Il 3 gennaio, dopo 16 ore di combattimenti, i militari nigeriani sono fuggiti, sconfitti dai miliziani di Boko Haram, lasciando nelle loro mani la base militare di Baga. Alcuni giorni or sono Abubakar Shekau, il leader di Boko Haram, ha dichiarato di aver prelevato nella base armi sufficienti ad “annientare la Nigeria”.
Un popolo in trappola, indifeso va “verso un futuro oscuro”, per usare le parole di Monsignor Doeme. Il 23 gennaio il direttore di Caritas Nigeria, padre Evaristus Bassey, ha lanciato a sua volta un appello al mondo affinché si prenda cura, più di quanto già non faccia, delle persone scampate alla violenza di Boko Haram: molti non hanno più una casa a cui tornare, tutti hanno bisogno di aiuto.

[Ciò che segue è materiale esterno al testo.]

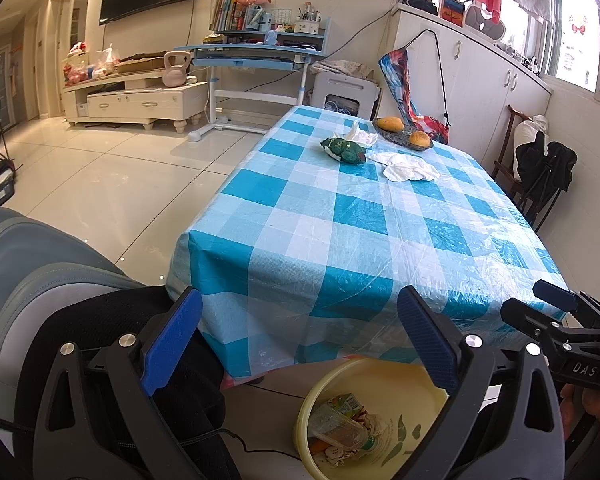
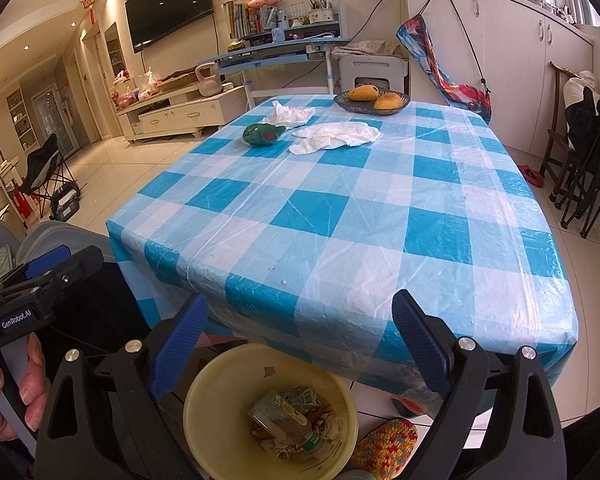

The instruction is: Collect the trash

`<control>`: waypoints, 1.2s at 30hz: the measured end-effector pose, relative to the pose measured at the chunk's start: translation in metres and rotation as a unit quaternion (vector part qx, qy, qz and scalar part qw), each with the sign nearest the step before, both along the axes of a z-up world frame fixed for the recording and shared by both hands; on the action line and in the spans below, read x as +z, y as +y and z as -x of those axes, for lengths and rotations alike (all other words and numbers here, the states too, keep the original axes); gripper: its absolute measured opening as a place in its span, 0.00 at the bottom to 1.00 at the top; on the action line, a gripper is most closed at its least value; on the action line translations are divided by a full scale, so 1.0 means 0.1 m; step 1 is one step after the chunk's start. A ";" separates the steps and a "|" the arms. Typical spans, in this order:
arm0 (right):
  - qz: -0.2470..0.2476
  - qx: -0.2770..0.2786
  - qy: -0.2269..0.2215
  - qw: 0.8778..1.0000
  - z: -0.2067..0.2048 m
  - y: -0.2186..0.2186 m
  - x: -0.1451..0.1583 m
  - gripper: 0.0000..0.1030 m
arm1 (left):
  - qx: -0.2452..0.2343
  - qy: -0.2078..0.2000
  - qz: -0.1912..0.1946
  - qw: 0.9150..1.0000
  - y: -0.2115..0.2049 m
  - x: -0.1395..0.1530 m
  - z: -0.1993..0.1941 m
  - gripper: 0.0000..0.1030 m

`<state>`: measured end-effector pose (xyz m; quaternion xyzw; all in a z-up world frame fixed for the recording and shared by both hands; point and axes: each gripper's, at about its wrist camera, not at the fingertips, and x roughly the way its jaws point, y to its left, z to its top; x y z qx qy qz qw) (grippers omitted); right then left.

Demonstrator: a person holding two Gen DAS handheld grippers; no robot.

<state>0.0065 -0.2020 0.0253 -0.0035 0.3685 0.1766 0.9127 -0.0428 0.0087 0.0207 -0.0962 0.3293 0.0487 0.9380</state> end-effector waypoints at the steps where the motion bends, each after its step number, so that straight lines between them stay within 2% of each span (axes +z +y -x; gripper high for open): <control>1: 0.000 0.000 0.000 1.000 0.00 0.01 0.00 0.87 | 0.000 0.000 0.000 1.000 -0.01 0.00 0.00 0.92; 9: -0.001 0.000 0.001 1.000 0.00 0.00 0.00 0.87 | 0.001 0.000 0.002 1.000 0.00 0.00 0.00 0.92; 18: -0.034 -0.007 0.006 0.999 -0.09 -0.04 0.04 0.87 | 0.023 -0.007 0.021 0.999 0.20 0.03 -0.05 0.92; 23: -0.035 0.004 0.005 0.999 -0.23 -0.06 0.11 0.87 | 0.022 -0.005 0.013 1.000 0.20 0.05 -0.18 0.92; 31: -0.029 0.033 0.001 0.999 -0.69 0.05 0.20 0.87 | 0.028 -0.007 0.007 1.000 0.25 0.15 -0.60 0.92; 36: -0.015 0.044 -0.002 0.999 -1.07 0.12 0.25 0.87 | 0.020 -0.005 0.012 1.000 0.24 0.24 -1.09 0.92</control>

Vivono in condizioni insostenibili in campi improvvisati, devono molto alla generosità delle comunità disposte a ospitarli: “pagano – ha spiegato all’agenzia di stampa Misna padre Bassey – la mancanza di pianificazione dell’assistenza da parte del governo nigeriano” che tutt’al più “si limita a curare la distribuzione di razioni alimentari senza preoccuparsi di garantire ripari adeguati e campi di accoglienza vivibili”.